Apesar da vitória de Trump e das preocupações com retrocessos, as eleições americanas trazem avanços históricos com duas mulheres negras no Senado e a primeira mulher trans na Câmara dos Representantes
As eleições de 2024 nos Estados Unidos, além de serem marcadas pelo retorno de Donald Trump à presidência, também registraram marcos importantes em termos de representatividade. Pela primeira vez, duas mulheres negras foram eleitas simultaneamente para o Senado, e uma mulher transgênero conquistou uma cadeira na Câmara dos Representantes. Em um cenário político polarizado, essas vitórias representam não só o avanço das pautas de inclusão e diversidade, mas também a força das mulheres em momentos decisivos.
Duas mulheres negras no Senado: Angela Alsobrooks e Lisa Blunt Rochester
Pela primeira vez na história americana, o Senado terá duas mulheres negras ocupando assentos simultaneamente:
Angela Alsobrooks (Maryland): Aos 53 anos, Alsobrooks derrotou o ex-governador republicano Larry Hogan, tornando-se a segunda mulher a representar Maryland no Senado. Sua trajetória política é marcada pela defesa de segurança pública e justiça social, pautas que pretende levar ao Congresso para representar seu estado e grupos historicamente marginalizados.
-Lisa Blunt Rochester (Delaware): Blunt Rochester fez história ao se tornar a primeira mulher e a primeira pessoa negra eleita para o Senado por Delaware.
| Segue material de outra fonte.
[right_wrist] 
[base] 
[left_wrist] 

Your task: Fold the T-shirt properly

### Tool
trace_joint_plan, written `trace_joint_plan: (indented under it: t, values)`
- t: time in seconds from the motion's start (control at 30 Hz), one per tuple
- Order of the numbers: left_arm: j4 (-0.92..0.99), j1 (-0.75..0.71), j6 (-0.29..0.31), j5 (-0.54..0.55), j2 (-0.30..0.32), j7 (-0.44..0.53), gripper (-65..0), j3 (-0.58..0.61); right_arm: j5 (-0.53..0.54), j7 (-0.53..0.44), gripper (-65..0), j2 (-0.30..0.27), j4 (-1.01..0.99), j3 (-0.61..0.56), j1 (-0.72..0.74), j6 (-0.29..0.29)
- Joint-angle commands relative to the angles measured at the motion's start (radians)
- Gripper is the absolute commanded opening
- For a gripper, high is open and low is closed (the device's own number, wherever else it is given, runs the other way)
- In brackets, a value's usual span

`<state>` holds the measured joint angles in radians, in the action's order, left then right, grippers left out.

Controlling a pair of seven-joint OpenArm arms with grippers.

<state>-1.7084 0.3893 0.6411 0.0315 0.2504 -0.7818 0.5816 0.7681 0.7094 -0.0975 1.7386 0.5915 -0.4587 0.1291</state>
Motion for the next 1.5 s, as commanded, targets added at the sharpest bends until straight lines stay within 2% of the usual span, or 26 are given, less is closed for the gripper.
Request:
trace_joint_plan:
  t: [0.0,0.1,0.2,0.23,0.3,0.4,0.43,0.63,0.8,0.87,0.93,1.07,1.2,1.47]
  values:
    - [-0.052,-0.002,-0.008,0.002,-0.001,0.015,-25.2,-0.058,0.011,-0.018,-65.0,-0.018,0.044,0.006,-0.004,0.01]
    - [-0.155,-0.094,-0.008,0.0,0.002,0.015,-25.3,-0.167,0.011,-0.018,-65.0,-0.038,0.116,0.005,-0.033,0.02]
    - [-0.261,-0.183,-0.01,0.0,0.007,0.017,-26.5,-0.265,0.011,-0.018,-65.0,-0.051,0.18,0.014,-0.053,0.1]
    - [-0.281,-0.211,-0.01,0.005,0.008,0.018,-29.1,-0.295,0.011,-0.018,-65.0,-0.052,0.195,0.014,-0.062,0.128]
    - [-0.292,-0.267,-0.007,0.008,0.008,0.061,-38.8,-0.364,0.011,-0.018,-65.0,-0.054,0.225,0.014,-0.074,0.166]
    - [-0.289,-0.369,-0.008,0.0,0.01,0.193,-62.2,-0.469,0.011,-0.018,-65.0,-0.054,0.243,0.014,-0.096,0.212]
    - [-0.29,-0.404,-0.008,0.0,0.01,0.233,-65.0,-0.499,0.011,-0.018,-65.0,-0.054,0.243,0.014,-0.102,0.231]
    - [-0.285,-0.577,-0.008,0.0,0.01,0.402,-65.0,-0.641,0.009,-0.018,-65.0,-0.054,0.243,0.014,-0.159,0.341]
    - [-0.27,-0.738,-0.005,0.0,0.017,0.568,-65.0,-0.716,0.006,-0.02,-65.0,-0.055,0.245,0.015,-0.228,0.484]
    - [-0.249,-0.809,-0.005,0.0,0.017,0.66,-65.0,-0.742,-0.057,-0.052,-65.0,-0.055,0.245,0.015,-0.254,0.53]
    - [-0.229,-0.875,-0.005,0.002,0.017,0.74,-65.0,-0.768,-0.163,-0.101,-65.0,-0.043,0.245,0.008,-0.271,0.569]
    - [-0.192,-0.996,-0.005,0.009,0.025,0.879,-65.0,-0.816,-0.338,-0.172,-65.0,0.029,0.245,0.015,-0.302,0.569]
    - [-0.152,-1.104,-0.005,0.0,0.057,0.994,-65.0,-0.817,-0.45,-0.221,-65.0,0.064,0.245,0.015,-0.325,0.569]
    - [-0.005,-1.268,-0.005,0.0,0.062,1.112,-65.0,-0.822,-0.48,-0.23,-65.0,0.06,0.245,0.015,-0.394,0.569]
Sua vitória representa uma transformação no cenário político de Delaware e evidencia o desejo dos eleitores por mudanças estruturais na forma como o país é governado.
Com essas duas vitórias, o número de senadores negros atingiu um recorde de cinco, marcando um avanço significativo na representatividade racial.
Sarah McBride: A primeira mulher Trans na Câmara dos representantes
Outro marco nas eleições de 2024 foi a eleição de Sarah McBride, de 34 anos, como a primeira mulher transgênero a ocupar uma cadeira na Câmara dos Representantes. Representando Delaware pelo Partido Democrata, McBride tem uma trajetória conhecida por seu ativismo em prol dos direitos LGBTQIA+. Sua eleição ressoa como um passo fundamental para a comunidade trans nos EUA e simboliza o avanço das pautas de diversidade.
Desafios e perspectivas para um Congresso diverso
Apesar dos avanços, essas parlamentares eleitas enfrentarão desafios. A administração de Trump, marcada por políticas conservadoras, pode dificultar o avanço das agendas progressistas defendidas por Alsobrooks, Blunt Rochester e McBride. No entanto, a presença dessas mulheres no Congresso já representa uma mudança profunda e oferece uma esperança renovada para uma representação mais equitativa e inclusiva no futuro político dos Estados Unidos.
Essas eleições demonstram que, apesar dos reveses, as vozes das mulheres e das minorias estão ganhando força e visibilidade. A trajetória dessas parlamentares inspira uma nova geração e reforça a importância da diversidade em todos os níveis do governo.